(Data entries)
════

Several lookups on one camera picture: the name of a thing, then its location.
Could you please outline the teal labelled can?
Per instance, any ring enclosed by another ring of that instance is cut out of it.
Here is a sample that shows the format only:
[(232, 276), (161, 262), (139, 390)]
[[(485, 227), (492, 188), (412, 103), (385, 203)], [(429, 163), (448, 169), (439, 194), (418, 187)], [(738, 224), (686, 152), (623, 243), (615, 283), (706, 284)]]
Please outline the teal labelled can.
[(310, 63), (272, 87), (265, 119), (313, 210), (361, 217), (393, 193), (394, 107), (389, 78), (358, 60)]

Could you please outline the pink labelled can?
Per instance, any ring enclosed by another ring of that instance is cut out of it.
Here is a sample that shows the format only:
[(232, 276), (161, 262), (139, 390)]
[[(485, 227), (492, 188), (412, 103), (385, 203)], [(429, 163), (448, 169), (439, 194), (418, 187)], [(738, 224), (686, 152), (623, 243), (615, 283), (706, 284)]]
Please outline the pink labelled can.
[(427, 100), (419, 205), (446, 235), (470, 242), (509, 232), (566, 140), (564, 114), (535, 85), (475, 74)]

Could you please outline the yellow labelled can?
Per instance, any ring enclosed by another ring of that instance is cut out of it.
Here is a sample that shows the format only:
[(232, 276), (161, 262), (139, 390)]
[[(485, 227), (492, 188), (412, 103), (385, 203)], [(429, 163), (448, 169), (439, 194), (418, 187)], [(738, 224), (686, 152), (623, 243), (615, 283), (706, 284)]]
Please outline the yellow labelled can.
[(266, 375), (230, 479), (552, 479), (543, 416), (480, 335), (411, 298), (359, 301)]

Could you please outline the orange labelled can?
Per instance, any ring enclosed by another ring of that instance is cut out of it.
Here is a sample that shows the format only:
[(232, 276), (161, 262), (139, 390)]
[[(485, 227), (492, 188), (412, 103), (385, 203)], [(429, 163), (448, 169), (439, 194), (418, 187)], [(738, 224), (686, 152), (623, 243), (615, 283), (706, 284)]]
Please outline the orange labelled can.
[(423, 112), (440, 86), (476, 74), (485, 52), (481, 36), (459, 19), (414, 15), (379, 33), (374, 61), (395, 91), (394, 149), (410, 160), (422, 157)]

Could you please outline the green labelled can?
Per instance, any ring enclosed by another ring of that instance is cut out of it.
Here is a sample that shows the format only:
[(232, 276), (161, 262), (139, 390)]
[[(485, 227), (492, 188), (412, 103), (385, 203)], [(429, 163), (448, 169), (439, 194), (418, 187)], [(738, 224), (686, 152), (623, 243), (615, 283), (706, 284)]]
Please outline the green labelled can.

════

#### Work to be completed:
All entries above are to be transcribed verbatim.

#### Response box:
Several lookups on one camera picture: the name of a thing, then its location.
Could you please outline the teal labelled can?
Per instance, any ring enclosed by another ring of that instance is cut out of it.
Here is a sample that shows the format only:
[(232, 276), (161, 262), (139, 390)]
[[(485, 227), (492, 188), (412, 103), (385, 203)], [(429, 163), (448, 169), (439, 194), (418, 187)], [(738, 224), (686, 152), (623, 243), (615, 283), (706, 284)]]
Please outline the teal labelled can.
[(310, 63), (272, 87), (265, 119), (313, 210), (361, 217), (393, 193), (394, 107), (389, 78), (358, 60)]

Could you please outline the pink labelled can?
Per instance, any ring enclosed by another ring of that instance is cut out of it.
Here is a sample that shows the format only:
[(232, 276), (161, 262), (139, 390)]
[[(485, 227), (492, 188), (412, 103), (385, 203)], [(429, 163), (448, 169), (439, 194), (418, 187)], [(738, 224), (686, 152), (623, 243), (615, 283), (706, 284)]]
Please outline the pink labelled can.
[(427, 100), (419, 205), (446, 235), (470, 242), (509, 232), (566, 140), (564, 114), (535, 85), (475, 74)]

Could you please outline the yellow labelled can?
Per instance, any ring enclosed by another ring of that instance is cut out of it.
Here is a sample that shows the format only:
[(232, 276), (161, 262), (139, 390)]
[[(485, 227), (492, 188), (412, 103), (385, 203)], [(429, 163), (448, 169), (439, 194), (418, 187)], [(738, 224), (686, 152), (623, 243), (615, 283), (706, 284)]]
Please outline the yellow labelled can.
[(266, 375), (230, 479), (552, 479), (543, 416), (480, 335), (411, 298), (359, 301)]

Could you please outline the orange labelled can?
Per instance, any ring enclosed by another ring of that instance is cut out of it.
Here is a sample that shows the format only:
[(232, 276), (161, 262), (139, 390)]
[[(485, 227), (492, 188), (412, 103), (385, 203)], [(429, 163), (448, 169), (439, 194), (418, 187)], [(738, 224), (686, 152), (623, 243), (615, 283), (706, 284)]]
Please outline the orange labelled can.
[(423, 112), (440, 86), (476, 74), (485, 52), (481, 36), (459, 19), (414, 15), (379, 33), (374, 61), (395, 91), (394, 149), (410, 160), (422, 157)]

Could you please outline the green labelled can?
Per instance, any ring enclosed by another ring of that instance is cut out of it.
Here is a sample that shows the format only:
[(232, 276), (161, 262), (139, 390)]
[[(485, 227), (492, 188), (412, 103), (385, 203)], [(429, 163), (448, 169), (439, 194), (418, 187)], [(738, 224), (686, 152), (623, 243), (615, 283), (706, 284)]]
Please outline the green labelled can.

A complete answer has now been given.